- Directed by: Ilmar Raag
- Written by: Yaroslava Pulinovich
- Produced by: Natalia Drozd Sergey Selyanov
- Starring: Polina Pushkaruk Vika Lobacheva Andrey Astrakhantsev
- Cinematography: Tuomo Hutri
- Music by: Panu Aaltio
- Release date: 12 June 2014;
- Running time: 109 minutes
- Countries: Russia Kazakhstan
- Language: Russian

= I Won't Come Back =

I Won't Come Back (Russian: Ya ne vernus) is a 2014 drama film directed by Estonian director Ilmar Raag.

==Plot==
Anya is a graduate student who is implicated in a drugs bust after a visit from an old friend and runs from the police sent to arrest her. Due to her youthful looks, she poses as a homeless teenager and allows herself to be taken to an orphanage. Here, she meets Kristina, a 12-year old street-smart but troubled girl. When Anya runs away from the orphanage, Kristina follows her and talks her into traveling to her grandmother's village in Kazakhstan. Along the way, Anya gradually assumes responsibility for the younger girl.

== Cast ==
- Polina Pushkaruk - Anya
- Vika Lobacheva - Kristina
- Andrey Astrakhantsev - Andrey Lucius
- Sergej Jacenjuk
- Galina Mochalova

==Production==
I Won't Come Back (Ya ne vernus in Russian) was co-directed by Estonian director Ilmar Raag.
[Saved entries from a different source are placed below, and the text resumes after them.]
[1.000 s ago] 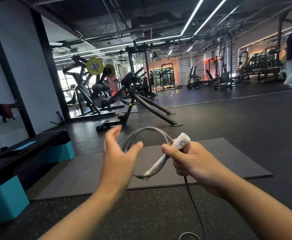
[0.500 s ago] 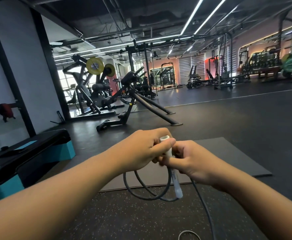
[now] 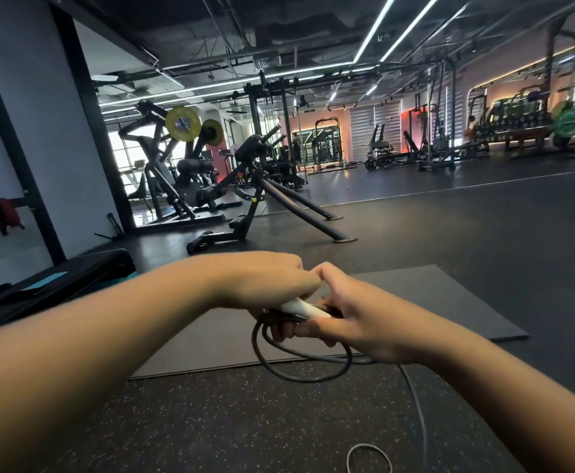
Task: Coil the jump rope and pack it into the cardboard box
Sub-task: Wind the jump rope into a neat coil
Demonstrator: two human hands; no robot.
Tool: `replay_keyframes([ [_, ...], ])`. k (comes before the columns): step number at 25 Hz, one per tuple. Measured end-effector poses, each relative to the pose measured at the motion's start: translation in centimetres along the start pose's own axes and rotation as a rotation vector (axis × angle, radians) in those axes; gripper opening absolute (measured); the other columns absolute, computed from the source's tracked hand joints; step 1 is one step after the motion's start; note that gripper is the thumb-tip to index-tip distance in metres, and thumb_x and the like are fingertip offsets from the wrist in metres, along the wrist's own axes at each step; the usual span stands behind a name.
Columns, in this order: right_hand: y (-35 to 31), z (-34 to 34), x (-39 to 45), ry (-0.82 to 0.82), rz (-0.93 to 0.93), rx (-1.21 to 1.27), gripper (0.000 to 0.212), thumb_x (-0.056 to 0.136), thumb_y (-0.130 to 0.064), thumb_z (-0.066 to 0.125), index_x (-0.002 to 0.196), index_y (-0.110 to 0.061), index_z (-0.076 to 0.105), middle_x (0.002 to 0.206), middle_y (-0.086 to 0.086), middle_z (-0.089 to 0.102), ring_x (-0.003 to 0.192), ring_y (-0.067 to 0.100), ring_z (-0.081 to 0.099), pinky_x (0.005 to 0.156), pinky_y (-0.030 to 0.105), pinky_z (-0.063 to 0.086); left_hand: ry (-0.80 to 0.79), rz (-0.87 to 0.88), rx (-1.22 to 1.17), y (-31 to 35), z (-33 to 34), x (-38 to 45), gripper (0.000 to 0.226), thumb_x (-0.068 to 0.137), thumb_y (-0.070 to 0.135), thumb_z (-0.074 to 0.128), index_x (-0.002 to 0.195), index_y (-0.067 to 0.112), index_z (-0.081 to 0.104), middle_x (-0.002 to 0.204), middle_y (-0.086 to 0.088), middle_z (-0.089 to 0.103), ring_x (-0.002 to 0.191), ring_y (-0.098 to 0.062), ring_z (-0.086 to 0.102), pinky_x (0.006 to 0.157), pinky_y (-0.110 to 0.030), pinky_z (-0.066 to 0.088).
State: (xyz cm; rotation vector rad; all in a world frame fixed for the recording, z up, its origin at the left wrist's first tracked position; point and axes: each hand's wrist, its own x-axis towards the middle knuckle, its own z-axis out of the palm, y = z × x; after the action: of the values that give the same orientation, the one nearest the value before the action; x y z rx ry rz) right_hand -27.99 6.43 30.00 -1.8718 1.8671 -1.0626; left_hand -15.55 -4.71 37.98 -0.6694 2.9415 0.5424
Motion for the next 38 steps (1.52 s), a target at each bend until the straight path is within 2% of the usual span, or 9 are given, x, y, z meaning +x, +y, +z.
replay_keyframes([
  [4, 0.2, -0.3, -0.3, 0.002, -0.004, 0.093, 0.045, 0.088, -0.024, 0.078, 0.123, -0.021, 0.049, 0.087, -0.002, 0.077, 0.08, 0.016, 0.072, 0.081, 0.041, 0.056, -0.106, 0.075, 0.486, 1.1, 0.2, 0.0, 0.06, 0.105, 0.054, 0.031, 0.104, 0.011, 0.072, 0.096, -0.013, 0.074, 0.069, -0.016, 0.062, 0.068, -0.028, 0.047],
  [8, 0.8, -2.5, -1.3, 0.053, 0.019, -0.052, 0.03, 0.078, -0.046, 0.083, 0.096, -0.026, 0.07, 0.076, 0.002, 0.077, 0.062, 0.005, 0.061, 0.063, 0.023, 0.046, -0.117, 0.114, 0.428, -0.7, -0.1, -1.0, 0.059, 0.102, 0.059, 0.031, 0.089, 0.016, 0.07, 0.083, -0.008, 0.068, 0.066, -0.014, 0.058, 0.066, -0.028, 0.046],
  [13, 3.4, -5.2, -2.9, 0.248, 0.172, -0.003, 0.059, 0.081, -0.057, 0.072, 0.063, -0.003, 0.053, 0.049, 0.004, 0.052, 0.046, 0.017, 0.05, 0.057, 0.026, 0.051, -0.029, 0.142, -0.155, -6.2, -2.5, -2.8, 0.051, 0.093, 0.061, 0.047, 0.072, 0.016, 0.059, 0.059, 0.007, 0.041, 0.054, -0.012, 0.042, 0.067, -0.031, 0.056],
  [16, 3.4, -4.1, -2.5, 0.276, 0.173, 0.365, 0.055, 0.089, -0.058, 0.066, 0.075, -0.006, 0.056, 0.054, 0.003, 0.038, 0.044, 0.019, 0.038, 0.06, 0.04, 0.061, 0.176, 0.14, -0.648, -7.1, -1.5, -2.5, 0.045, 0.092, 0.055, 0.053, 0.075, 0.014, 0.055, 0.062, 0.004, 0.036, 0.052, -0.012, 0.034, 0.071, -0.04, 0.057],
  [24, 0.8, 3.3, 0.3, 0.315, 0.045, 1.09, 0.074, 0.07, -0.06, 0.082, 0.127, -0.018, 0.062, 0.084, 0.0, 0.045, 0.055, 0.009, 0.03, 0.049, 0.023, 0.027, 0.521, 0.107, -1.683, -1.3, 4.1, -0.6, 0.046, 0.097, 0.059, 0.042, 0.074, 0.019, 0.047, 0.066, 0.0, 0.048, 0.062, -0.017, 0.057, 0.079, -0.039, 0.056],
  [28, -1.6, 5.0, 0.9, 0.396, 0.024, 1.01, 0.048, 0.082, -0.055, 0.065, 0.112, -0.018, 0.06, 0.065, -0.003, 0.051, 0.048, 0.007, 0.036, 0.044, 0.023, 0.031, 0.711, 0.049, -1.559, 0.2, 6.8, 0.9, 0.062, 0.095, 0.07, 0.03, 0.088, 0.016, 0.061, 0.095, -0.008, 0.078, 0.089, -0.025, 0.073, 0.087, -0.043, 0.049],
  [31, -2.8, 5.2, 1.2, 0.464, -0.017, 0.896, 0.039, 0.088, -0.043, 0.065, 0.109, -0.011, 0.061, 0.092, 0.018, 0.075, 0.071, 0.011, 0.068, 0.059, 0.036, 0.057, 0.68, 0.089, -1.568, 1.2, 7.9, 1.3, 0.072, 0.096, 0.069, 0.032, 0.108, 0.009, 0.07, 0.09, -0.006, 0.078, 0.081, -0.021, 0.075, 0.07, -0.031, 0.055],
  [34, -3.0, 4.9, 1.0, 0.514, -0.028, 0.898, 0.029, 0.094, -0.029, 0.067, 0.109, -0.004, 0.063, 0.098, 0.016, 0.079, 0.082, 0.011, 0.075, 0.063, 0.019, 0.055, 0.639, 0.104, -1.58, 1.7, 8.4, 1.3, 0.061, 0.1, 0.06, 0.034, 0.119, 0.015, 0.069, 0.102, 0.002, 0.08, 0.091, -0.01, 0.076, 0.076, -0.026, 0.057],
  [38, -1.6, 3.6, 0.7, 0.443, 0.016, 0.921, 0.036, 0.098, -0.032, 0.063, 0.107, 0.002, 0.053, 0.056, -0.002, 0.047, 0.043, 0.011, 0.037, 0.038, 0.021, 0.031, 0.616, 0.054, -1.427, 0.2, 9.0, 1.1, 0.042, 0.102, 0.048, 0.045, 0.131, 0.021, 0.056, 0.125, -0.004, 0.072, 0.103, -0.016, 0.069, 0.087, -0.04, 0.055],
])
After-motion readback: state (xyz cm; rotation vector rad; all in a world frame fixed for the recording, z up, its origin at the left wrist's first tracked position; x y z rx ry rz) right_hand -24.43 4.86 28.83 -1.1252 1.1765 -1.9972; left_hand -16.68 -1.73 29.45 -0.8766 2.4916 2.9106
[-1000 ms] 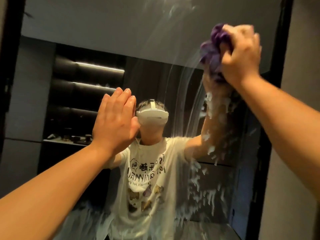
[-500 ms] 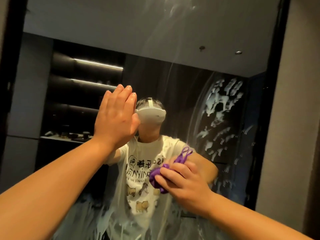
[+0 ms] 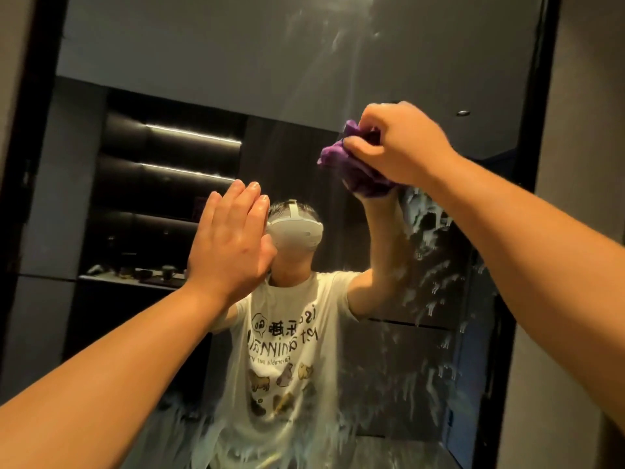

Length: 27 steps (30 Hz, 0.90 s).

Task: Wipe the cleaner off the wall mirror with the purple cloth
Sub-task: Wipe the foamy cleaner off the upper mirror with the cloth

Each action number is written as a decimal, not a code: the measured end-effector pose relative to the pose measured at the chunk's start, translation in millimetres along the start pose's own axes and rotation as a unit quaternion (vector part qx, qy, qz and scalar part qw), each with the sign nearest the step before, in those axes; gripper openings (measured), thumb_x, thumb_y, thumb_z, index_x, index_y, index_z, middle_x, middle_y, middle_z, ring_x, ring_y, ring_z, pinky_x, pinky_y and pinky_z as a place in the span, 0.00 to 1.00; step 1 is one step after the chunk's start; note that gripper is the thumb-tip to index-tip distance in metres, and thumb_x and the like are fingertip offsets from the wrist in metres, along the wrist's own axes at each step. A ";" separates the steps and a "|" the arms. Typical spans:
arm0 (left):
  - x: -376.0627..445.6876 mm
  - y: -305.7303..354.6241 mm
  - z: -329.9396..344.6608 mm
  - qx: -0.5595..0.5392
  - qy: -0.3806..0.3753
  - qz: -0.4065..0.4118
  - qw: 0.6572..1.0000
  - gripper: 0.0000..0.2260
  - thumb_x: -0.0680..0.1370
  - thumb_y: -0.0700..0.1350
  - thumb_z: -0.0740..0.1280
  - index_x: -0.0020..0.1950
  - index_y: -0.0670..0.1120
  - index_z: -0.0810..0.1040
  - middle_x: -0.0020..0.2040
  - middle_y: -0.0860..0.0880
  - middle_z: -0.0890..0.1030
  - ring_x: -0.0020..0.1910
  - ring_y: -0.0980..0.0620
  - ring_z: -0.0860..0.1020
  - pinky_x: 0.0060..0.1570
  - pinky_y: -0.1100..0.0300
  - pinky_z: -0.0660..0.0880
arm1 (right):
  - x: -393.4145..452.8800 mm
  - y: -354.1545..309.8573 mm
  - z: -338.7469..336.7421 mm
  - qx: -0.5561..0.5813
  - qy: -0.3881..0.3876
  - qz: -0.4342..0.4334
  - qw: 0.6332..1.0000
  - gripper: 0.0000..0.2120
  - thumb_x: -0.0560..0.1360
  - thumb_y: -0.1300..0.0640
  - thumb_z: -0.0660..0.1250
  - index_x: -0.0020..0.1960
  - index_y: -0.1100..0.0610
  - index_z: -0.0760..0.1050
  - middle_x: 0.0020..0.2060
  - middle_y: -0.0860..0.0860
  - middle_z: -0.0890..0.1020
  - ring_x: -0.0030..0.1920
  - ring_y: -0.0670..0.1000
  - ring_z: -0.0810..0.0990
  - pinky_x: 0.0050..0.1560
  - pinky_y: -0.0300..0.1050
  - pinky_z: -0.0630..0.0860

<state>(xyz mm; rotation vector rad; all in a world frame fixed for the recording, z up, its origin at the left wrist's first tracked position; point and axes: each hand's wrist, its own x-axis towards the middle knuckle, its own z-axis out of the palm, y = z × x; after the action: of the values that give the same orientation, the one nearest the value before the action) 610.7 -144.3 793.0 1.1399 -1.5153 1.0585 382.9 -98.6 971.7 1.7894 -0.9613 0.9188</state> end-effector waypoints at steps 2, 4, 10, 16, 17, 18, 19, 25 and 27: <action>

Some sources cite Dmitry Sheleg as co-director.

==Accolades==
The film received a special jury mention in the Nora Ephron Prize at the Tribeca Festival in New York City, and won the Mirror Award at the Andrei Tarkovsky International Film Festival.

It also won the Urania Award for Best Feature at the 2014 Let's CEE Film Festival in Vienna, Austria.